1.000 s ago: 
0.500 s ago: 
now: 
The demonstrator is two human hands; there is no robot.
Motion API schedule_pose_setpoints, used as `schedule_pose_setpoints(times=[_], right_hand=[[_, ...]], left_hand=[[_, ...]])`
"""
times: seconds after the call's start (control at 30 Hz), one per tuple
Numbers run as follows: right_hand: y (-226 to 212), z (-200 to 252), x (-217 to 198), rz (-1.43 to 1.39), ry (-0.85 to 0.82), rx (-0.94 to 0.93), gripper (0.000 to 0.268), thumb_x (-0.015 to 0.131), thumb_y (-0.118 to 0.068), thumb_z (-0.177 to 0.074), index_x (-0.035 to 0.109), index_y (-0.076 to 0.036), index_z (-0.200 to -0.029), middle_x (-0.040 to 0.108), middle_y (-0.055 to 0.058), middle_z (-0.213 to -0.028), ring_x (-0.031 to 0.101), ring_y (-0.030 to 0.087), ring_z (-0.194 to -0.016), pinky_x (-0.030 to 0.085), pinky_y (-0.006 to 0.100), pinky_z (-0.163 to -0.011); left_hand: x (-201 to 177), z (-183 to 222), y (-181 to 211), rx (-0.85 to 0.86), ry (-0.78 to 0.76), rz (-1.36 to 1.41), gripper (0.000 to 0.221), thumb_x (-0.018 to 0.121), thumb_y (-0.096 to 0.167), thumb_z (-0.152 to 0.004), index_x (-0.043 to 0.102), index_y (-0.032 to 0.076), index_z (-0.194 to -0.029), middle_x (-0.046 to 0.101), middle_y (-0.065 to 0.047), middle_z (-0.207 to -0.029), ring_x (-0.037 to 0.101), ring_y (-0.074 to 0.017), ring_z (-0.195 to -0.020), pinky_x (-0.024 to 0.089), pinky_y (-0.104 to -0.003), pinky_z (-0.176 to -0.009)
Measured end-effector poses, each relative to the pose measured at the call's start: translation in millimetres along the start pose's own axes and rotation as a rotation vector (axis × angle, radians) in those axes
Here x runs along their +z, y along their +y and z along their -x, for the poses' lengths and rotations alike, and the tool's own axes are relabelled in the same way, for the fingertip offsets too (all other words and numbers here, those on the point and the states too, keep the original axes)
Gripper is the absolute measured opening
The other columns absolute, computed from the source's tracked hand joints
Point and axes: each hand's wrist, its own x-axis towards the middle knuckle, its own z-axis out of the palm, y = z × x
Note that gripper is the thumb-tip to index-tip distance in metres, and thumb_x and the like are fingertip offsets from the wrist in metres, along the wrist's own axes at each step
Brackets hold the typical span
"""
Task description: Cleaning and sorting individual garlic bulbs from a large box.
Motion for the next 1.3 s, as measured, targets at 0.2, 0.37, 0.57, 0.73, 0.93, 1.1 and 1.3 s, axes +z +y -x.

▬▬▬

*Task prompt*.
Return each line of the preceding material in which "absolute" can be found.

*Answer space*.
Gripper is the absolute measured opening
The other columns absolute, computed from the source's tracked hand joints

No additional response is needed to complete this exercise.